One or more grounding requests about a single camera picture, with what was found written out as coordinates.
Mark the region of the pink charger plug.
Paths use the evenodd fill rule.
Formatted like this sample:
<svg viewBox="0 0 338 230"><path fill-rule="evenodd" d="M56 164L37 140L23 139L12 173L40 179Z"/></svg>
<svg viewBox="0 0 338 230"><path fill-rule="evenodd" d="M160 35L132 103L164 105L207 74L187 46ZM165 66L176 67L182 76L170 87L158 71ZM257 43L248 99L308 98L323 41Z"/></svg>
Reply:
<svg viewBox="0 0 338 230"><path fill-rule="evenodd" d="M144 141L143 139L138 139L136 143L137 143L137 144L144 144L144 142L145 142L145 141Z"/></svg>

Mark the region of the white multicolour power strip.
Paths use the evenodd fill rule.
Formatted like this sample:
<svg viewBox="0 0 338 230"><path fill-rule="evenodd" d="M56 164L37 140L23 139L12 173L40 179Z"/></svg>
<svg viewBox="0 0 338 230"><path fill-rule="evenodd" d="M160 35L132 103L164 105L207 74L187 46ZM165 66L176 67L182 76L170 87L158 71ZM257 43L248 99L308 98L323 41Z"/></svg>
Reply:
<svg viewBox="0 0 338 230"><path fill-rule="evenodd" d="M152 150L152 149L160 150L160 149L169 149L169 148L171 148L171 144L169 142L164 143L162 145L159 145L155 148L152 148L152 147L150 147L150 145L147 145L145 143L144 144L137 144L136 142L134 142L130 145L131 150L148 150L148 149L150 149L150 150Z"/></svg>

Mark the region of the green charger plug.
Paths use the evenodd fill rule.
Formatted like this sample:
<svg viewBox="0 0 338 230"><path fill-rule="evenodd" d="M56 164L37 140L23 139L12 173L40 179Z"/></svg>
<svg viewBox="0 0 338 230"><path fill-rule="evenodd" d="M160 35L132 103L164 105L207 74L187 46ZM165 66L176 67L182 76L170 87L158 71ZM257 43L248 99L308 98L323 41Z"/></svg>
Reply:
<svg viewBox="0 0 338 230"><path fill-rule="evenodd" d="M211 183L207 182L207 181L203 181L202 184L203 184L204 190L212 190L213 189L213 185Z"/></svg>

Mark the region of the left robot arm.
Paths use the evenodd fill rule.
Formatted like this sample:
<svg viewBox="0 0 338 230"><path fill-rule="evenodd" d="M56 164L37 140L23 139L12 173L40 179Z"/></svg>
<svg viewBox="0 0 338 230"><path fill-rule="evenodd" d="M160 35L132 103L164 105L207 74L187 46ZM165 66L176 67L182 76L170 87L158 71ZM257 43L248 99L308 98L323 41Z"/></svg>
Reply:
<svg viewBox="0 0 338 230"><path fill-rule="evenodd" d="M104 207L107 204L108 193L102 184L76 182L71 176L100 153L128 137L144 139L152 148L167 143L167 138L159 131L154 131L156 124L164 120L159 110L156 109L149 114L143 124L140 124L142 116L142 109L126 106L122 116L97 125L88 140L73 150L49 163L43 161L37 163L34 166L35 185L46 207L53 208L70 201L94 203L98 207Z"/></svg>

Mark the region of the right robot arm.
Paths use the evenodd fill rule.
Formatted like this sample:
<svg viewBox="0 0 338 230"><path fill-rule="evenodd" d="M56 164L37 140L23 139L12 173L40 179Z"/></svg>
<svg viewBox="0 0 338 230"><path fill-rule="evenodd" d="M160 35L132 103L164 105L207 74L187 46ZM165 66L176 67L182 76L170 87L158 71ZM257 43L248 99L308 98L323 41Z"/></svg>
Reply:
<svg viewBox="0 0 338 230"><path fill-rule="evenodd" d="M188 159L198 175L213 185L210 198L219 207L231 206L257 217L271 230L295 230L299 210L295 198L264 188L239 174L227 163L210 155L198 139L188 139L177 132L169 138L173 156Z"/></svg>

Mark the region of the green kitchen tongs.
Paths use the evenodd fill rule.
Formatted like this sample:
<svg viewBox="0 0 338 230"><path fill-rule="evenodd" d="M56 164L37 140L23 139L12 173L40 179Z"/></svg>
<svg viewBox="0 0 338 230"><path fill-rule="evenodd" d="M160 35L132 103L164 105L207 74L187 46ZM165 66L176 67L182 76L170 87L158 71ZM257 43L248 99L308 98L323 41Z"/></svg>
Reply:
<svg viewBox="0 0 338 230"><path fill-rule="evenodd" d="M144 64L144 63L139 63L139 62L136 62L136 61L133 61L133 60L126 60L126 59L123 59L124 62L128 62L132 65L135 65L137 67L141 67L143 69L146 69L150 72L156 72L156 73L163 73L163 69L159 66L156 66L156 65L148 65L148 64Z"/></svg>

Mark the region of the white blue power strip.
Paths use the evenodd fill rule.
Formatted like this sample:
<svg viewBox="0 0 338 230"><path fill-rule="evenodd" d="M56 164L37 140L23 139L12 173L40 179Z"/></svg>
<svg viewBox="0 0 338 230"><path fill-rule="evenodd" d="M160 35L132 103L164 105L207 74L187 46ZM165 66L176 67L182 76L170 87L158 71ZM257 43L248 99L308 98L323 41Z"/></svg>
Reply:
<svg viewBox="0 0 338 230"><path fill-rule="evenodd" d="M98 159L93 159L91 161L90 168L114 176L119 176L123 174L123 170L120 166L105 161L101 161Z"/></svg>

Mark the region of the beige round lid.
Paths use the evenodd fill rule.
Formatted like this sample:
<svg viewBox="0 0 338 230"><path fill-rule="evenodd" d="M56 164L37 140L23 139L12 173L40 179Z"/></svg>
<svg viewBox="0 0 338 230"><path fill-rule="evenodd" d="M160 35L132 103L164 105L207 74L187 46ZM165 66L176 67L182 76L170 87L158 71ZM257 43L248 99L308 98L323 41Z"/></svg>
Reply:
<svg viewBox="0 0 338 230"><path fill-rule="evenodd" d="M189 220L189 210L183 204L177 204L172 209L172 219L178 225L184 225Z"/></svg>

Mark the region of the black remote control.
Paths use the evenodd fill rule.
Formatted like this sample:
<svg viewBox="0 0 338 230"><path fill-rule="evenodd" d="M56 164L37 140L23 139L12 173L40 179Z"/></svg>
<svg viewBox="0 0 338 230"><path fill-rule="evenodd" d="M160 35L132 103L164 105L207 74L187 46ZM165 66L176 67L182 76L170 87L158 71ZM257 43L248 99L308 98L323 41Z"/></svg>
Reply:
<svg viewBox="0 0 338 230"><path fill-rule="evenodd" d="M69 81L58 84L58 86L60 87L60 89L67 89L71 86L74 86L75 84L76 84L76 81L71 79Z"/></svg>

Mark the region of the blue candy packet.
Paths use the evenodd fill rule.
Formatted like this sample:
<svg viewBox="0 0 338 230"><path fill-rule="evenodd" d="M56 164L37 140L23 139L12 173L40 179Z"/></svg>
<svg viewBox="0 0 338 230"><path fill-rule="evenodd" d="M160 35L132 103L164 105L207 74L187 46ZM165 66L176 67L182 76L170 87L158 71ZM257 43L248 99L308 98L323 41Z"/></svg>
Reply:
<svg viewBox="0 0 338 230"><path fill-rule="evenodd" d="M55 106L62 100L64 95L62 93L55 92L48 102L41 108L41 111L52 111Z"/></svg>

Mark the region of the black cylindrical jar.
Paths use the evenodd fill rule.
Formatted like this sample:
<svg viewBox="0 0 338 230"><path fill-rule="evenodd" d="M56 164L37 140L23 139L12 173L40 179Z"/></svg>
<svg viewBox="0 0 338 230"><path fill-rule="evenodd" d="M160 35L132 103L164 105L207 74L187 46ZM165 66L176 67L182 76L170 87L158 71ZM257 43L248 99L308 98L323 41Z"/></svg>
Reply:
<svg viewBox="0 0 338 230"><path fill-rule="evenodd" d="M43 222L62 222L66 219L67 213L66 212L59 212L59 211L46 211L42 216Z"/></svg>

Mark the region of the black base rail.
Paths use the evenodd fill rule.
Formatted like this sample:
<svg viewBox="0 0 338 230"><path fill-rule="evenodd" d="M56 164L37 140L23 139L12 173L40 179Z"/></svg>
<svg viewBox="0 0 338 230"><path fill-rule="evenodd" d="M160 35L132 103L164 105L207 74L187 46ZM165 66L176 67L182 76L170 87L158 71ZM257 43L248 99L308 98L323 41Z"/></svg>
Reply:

————————

TASK TO CARRY OUT
In the entries above, find every line with the word "robot" and list it.

ANSWER
Mark the region of the left robot arm.
Mark the region of the right robot arm.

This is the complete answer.